* Problem requirements
In the listing that follows, how many lines have the word "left" in them? Give only the number.

* Provided data
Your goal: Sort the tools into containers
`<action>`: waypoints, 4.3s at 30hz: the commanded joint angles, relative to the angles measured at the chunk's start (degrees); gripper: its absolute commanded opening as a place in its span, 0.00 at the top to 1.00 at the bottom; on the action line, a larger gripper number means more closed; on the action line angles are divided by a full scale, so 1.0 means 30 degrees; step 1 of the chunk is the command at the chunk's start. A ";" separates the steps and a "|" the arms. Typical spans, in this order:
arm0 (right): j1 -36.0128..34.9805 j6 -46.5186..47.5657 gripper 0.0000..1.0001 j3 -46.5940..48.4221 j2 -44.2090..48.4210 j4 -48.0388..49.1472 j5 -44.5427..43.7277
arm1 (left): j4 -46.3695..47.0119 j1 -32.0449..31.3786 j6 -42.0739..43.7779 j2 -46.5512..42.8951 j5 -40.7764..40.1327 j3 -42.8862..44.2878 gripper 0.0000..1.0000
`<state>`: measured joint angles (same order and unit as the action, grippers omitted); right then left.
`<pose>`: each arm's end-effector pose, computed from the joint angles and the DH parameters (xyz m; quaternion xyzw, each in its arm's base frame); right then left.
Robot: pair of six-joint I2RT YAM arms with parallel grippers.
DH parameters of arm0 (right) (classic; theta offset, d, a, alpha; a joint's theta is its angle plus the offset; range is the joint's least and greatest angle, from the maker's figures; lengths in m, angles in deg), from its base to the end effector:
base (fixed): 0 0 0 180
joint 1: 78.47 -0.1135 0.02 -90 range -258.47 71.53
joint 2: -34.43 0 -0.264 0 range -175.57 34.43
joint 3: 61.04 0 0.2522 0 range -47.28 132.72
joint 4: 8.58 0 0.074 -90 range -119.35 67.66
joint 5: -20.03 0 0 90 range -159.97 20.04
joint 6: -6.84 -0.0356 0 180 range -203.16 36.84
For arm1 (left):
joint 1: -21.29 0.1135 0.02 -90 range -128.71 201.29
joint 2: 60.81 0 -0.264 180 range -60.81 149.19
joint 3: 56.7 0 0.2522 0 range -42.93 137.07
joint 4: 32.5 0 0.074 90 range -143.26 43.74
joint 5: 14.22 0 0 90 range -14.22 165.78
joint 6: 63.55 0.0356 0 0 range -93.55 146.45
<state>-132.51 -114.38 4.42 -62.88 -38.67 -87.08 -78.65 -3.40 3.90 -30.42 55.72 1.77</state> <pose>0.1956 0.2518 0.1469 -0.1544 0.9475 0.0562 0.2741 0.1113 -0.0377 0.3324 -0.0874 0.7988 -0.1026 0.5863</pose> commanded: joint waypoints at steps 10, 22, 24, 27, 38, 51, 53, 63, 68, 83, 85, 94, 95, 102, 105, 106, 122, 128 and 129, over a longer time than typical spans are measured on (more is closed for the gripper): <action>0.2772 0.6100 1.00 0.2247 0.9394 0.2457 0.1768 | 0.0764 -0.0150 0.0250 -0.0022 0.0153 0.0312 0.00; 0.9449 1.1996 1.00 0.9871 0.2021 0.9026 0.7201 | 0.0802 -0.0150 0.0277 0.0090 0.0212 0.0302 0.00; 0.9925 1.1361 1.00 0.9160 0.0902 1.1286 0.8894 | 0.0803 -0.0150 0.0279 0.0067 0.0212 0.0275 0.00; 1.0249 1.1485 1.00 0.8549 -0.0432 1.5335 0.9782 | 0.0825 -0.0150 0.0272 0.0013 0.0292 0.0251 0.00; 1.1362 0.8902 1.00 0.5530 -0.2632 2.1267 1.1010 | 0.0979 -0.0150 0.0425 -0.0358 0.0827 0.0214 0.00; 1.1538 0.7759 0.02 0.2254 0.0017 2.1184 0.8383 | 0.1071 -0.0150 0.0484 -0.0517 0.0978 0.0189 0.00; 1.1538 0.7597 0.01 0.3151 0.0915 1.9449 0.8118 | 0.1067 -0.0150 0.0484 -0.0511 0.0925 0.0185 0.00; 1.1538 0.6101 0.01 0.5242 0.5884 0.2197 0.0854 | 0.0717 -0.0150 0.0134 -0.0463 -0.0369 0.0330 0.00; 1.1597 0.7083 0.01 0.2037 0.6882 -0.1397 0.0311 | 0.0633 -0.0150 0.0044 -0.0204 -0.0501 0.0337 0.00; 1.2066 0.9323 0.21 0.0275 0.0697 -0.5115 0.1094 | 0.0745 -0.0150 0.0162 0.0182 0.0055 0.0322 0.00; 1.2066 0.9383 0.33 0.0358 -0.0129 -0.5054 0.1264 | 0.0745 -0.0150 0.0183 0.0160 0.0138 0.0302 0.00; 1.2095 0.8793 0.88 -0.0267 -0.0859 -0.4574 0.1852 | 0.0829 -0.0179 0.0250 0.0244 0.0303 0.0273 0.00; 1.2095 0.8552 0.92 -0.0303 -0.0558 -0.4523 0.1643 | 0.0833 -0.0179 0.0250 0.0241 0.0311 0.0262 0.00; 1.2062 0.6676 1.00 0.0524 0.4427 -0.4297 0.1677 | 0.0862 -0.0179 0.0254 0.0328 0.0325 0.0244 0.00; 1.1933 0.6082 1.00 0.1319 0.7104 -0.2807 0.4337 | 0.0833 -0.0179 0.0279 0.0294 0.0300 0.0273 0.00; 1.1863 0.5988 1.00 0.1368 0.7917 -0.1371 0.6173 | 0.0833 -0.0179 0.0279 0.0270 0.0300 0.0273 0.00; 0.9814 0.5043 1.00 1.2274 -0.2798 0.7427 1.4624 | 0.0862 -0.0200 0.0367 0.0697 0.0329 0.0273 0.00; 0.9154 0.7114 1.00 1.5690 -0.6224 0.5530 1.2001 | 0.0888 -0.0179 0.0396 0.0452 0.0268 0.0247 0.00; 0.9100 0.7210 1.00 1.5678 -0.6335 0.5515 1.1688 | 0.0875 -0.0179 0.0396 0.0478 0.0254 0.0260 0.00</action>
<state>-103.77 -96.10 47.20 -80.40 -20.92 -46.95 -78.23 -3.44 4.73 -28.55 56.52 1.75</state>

* Answer to the problem
4